On growing the sport through televised events:
“All of the tournament organizations are getting better at that. The challenge is it’s really expensive to do it. But now with the Internet, they are streaming the weigh-ins and footage during the days. It’s making it to where we have a true live event.”
On tournament bass fishing:
“I feel blessed that I have been able to make a living at something I truly love to do. To me, that is a real measure of success. Every day I get to go out and make a living at something I am passionate about.”
Carey Drake of Wichita, but originally from Tulsa, killed this nice 10-point buck in Lincoln County on the opening morning of blackpowder season.
Drake’s wife, Brooke, an Edmond native, was hunting with him in a box blind.
“I was convinced we would see very few deer due to the perfume billowing out of the blind,” Drake said. “Much to my surprise it was one of the better hunts I have been on in years.
“We saw four does early making their way from a food plot about 300 yards away. Then a coyoute paraded around in front of us. He got a little nervous but not before he put on a show for a few minutes.
“We sat for about 40 minutes without seeing anything and I thought the morning was over. Then, to my left, I caught a glimpse of a deer coming out of the creek. It was a very nice 9 point most Oklahomans would have taken.
“We watched him for a few minutes as he milled around about 100 yards away and he eventually bedded down in sight. I knew he needed a year or two more to mature, so I just enjoyed watching him.
“I was becoming impatient because I didn’t know how we were going to get out of the stand without spooking him. We waited about 15 minutes and I happened to look towards the spot he was bedded. That’s when he appeared. He was a 10-point with a broken tine on his rack that I believe to be 4½ years old.
“He finally made his way out of the creek and jumped the fence to near the 9 point. The 10-point established his dominance by laying his ears back ande lowering his head. They sparred and bullied each other for a short period of time.
“I knew the deeer was getting close to presenting an ethical shot opportunity and I became extremely nervous. The bucks separated and went on about their business.
“The big buck made his way into the sunlight, making his rack look even bigger.. It took all I had to calm myself and put the cross hairs on him. I shot and when the smoke cleared, he had ducked behind some cedar trees.
“I thought I made a good shot but you can never tell with black powder rifles. I waited about 40 minutes and slipped down to where I shot. I couldn’t find any hair or other signs of a good hit so I eased back to the stand to wait longer. I kept thinking maybe I had jerked the shot and missed completely.
“Another 30 minutes went by and I made my way back towards where I looked the first time.
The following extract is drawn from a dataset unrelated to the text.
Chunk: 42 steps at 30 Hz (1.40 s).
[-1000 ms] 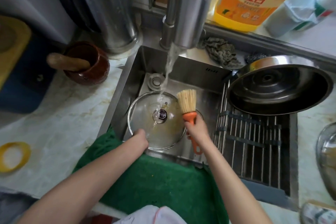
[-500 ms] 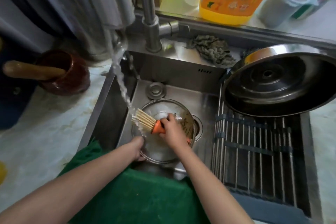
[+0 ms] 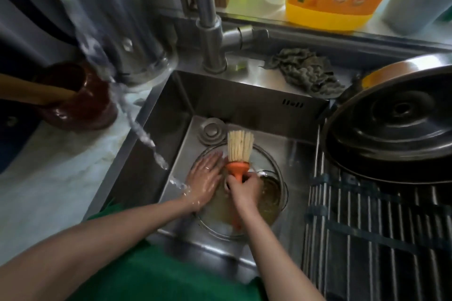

As I got closer to where he was standing when I made the shot, I heard something to my left not 20 yards away. I could see the brush moving and I moved for a closer look.
“I could see him laying down. Not knowing where he was originally hit and given the brush moving, I elected to use a follow-up shot to be safe. That shot did the trick and I recovered the deer. My first shot ended up being perfect. I honestly think a coyote had already located him and was making a quick exit when I walked down there the second time.”
Here are some more success stories from Oklahoma deer hunters during the blackpowder season.
Greg Reiter, formerly of Enid but now living in Bentonville, Ark., and his daughter, Tayler, 11, were hunting near Enid on the last day of muzzleloader season when this big buck came out in front of them chasing does.
“Tayler was able to get him to stop with a grunt call and I shot him at 200 yards,” Reiter said. “The big 12-point field dressed at 220 pounds and had a gross score of 169½. This was our biggest deer to harvest and provided us with an unforgettable father and daughter experience.”
They donated the meat to the Hunters Against Hunger program.